「彼女たち──3」
大島弓子といえばやっぱり「綿の国星」だろうか。ボクはこの作品は一作目だけは好きなのだがその後がどうもだめなんだな。「綿の〜」はかなり長く連載されたけれど出だしと違ってどういうわけか一般的な評価はあまりよくなかったようだ。ぼくもそのへんが不思議だ。作者自身はとても気に入った作品となにかで読んだことがある。

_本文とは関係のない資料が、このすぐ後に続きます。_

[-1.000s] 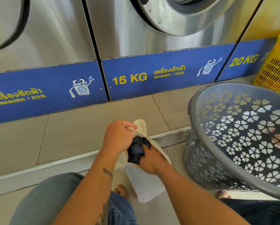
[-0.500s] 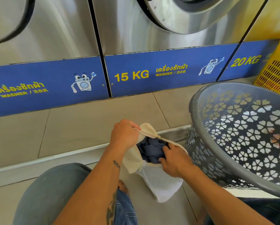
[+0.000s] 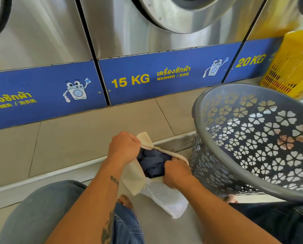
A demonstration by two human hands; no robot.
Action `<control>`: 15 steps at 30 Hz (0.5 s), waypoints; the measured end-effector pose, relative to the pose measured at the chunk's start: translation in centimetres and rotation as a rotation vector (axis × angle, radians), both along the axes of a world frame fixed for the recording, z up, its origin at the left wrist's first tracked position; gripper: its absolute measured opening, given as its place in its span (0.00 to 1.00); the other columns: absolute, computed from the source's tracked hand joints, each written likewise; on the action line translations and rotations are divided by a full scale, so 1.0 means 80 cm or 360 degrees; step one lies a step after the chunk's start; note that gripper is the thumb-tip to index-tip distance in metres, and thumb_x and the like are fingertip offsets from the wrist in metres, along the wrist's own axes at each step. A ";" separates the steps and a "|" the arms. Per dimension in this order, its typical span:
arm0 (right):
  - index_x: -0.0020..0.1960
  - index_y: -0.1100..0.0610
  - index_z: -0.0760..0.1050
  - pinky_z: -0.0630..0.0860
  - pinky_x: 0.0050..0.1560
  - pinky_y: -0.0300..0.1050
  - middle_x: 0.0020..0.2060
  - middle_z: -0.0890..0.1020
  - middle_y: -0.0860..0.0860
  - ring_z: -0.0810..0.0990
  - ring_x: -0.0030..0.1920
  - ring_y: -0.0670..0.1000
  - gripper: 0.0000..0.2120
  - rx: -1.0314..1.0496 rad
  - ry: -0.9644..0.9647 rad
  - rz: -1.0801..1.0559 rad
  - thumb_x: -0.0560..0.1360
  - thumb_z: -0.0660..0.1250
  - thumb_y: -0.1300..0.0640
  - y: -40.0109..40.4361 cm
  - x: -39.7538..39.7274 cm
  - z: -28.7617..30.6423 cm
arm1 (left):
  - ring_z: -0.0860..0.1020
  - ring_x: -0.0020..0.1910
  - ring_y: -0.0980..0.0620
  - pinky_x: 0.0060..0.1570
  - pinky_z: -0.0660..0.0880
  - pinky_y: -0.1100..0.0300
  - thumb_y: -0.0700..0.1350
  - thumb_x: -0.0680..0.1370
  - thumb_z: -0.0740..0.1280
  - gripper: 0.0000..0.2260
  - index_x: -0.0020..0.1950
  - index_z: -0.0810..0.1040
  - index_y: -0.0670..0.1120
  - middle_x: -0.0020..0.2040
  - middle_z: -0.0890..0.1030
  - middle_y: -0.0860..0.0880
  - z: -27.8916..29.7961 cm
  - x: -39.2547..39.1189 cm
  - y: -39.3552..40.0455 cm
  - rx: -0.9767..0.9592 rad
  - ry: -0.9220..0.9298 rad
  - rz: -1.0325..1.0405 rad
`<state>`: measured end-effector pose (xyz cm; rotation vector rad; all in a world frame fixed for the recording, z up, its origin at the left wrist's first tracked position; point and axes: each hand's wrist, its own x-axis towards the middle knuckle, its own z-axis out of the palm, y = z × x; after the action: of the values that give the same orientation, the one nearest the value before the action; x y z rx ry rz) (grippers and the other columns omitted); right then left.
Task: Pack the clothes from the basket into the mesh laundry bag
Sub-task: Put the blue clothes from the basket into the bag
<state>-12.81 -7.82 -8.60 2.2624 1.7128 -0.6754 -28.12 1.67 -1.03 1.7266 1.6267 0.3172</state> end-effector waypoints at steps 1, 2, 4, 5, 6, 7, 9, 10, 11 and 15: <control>0.64 0.57 0.73 0.72 0.63 0.52 0.64 0.76 0.58 0.75 0.63 0.60 0.18 0.0168 0.0018 -0.0009 0.75 0.63 0.55 0.003 -0.004 0.004 | 0.78 0.41 0.48 0.41 0.74 0.57 0.36 0.72 0.61 0.15 0.41 0.85 0.52 0.44 0.83 0.48 0.000 0.001 0.001 0.0004 0.0012 -0.0011; 0.62 0.57 0.73 0.73 0.59 0.50 0.60 0.77 0.57 0.76 0.60 0.60 0.18 0.0402 0.0051 -0.0022 0.73 0.64 0.56 0.005 -0.009 0.006 | 0.78 0.41 0.48 0.41 0.75 0.57 0.36 0.72 0.61 0.15 0.40 0.85 0.52 0.44 0.83 0.49 0.001 0.001 0.001 -0.0002 0.0022 -0.0021; 0.61 0.56 0.71 0.73 0.56 0.50 0.57 0.78 0.56 0.77 0.57 0.59 0.19 0.0829 0.0204 0.0008 0.70 0.63 0.59 0.006 -0.019 0.005 | 0.79 0.41 0.48 0.41 0.77 0.57 0.36 0.71 0.61 0.15 0.39 0.85 0.51 0.43 0.83 0.49 0.003 0.003 0.003 -0.0021 0.0034 -0.0032; 0.64 0.56 0.70 0.74 0.59 0.52 0.60 0.78 0.55 0.76 0.60 0.59 0.22 0.0828 0.0327 0.0062 0.70 0.62 0.59 0.004 -0.020 0.002 | 0.79 0.41 0.48 0.42 0.78 0.56 0.37 0.70 0.61 0.14 0.39 0.85 0.50 0.43 0.83 0.49 0.005 0.005 0.004 -0.0026 0.0037 -0.0030; 0.69 0.54 0.68 0.72 0.64 0.54 0.65 0.76 0.55 0.73 0.65 0.59 0.26 0.0673 0.0445 0.0135 0.71 0.62 0.59 0.000 -0.021 -0.004 | 0.79 0.41 0.47 0.43 0.79 0.55 0.37 0.70 0.61 0.14 0.40 0.85 0.50 0.43 0.83 0.48 0.005 0.006 0.003 -0.0027 0.0043 -0.0031; 0.75 0.53 0.63 0.67 0.70 0.56 0.71 0.71 0.55 0.68 0.71 0.59 0.29 0.0406 0.0478 0.0200 0.73 0.61 0.57 -0.006 -0.022 -0.011 | 0.80 0.41 0.46 0.44 0.79 0.54 0.37 0.71 0.62 0.14 0.41 0.86 0.49 0.44 0.83 0.47 0.006 0.007 0.002 -0.0026 0.0054 -0.0037; 0.80 0.51 0.54 0.54 0.77 0.57 0.79 0.60 0.53 0.57 0.78 0.59 0.33 -0.0099 0.0387 0.0255 0.76 0.59 0.54 -0.015 -0.023 -0.025 | 0.80 0.43 0.44 0.47 0.80 0.51 0.38 0.72 0.61 0.13 0.43 0.86 0.46 0.46 0.83 0.45 0.005 0.007 -0.001 -0.0038 0.0102 -0.0067; 0.80 0.51 0.54 0.52 0.78 0.57 0.80 0.58 0.52 0.55 0.79 0.60 0.33 -0.0226 0.0389 0.0234 0.77 0.59 0.54 -0.016 -0.022 -0.029 | 0.80 0.44 0.43 0.48 0.80 0.49 0.38 0.73 0.61 0.13 0.45 0.85 0.45 0.47 0.84 0.44 0.003 0.006 -0.003 -0.0053 0.0133 -0.0081; 0.79 0.51 0.58 0.57 0.77 0.57 0.79 0.61 0.53 0.58 0.78 0.61 0.31 -0.0263 0.0456 0.0196 0.76 0.59 0.54 -0.014 -0.021 -0.029 | 0.81 0.45 0.43 0.49 0.80 0.48 0.39 0.74 0.61 0.12 0.46 0.85 0.44 0.47 0.84 0.43 0.001 0.004 -0.005 -0.0068 0.0160 -0.0088; 0.61 0.49 0.79 0.79 0.53 0.49 0.56 0.83 0.51 0.81 0.56 0.57 0.19 0.0402 0.0752 -0.0193 0.73 0.60 0.59 0.014 -0.013 0.002 | 0.81 0.47 0.42 0.50 0.80 0.47 0.39 0.75 0.61 0.11 0.48 0.84 0.43 0.49 0.84 0.43 -0.001 0.000 -0.007 -0.0111 0.0216 -0.0125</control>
<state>-13.85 -6.72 -8.44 2.5438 1.9689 -1.1574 -28.12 1.15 -1.13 1.7866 1.6404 0.1060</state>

素晴らしい作品はたくさんあるね。「アポストロフィー・S」←こーれはなんつーかいまだに題名の意味が不明だがよいっ! 「雨の音がきこえる」もいいな。えっと「夏の夜の貘」(「つるばらつるばら」所蔵・角川書店アスカコミックス)も良いっ! これは精神年齢だけ大人になってしまった8才の少年からみた家族模様が主スジでこれがまたすごい。詳しい内容は書かないけれどこれは一度読むべきものだと思う。もう、ね、ラストがいいんだよ! ラストが、お客さん。
この単行本には他に「つるばらつるばら」と「山羊の羊の駱駝の」と言う作品が入っているけれどこの二つもとてもアバンギャルドで不思議な作品だ。この人自分でも言ってるけれどタイトル思いついてから書き出すらしい。ほんとにそう思えるね。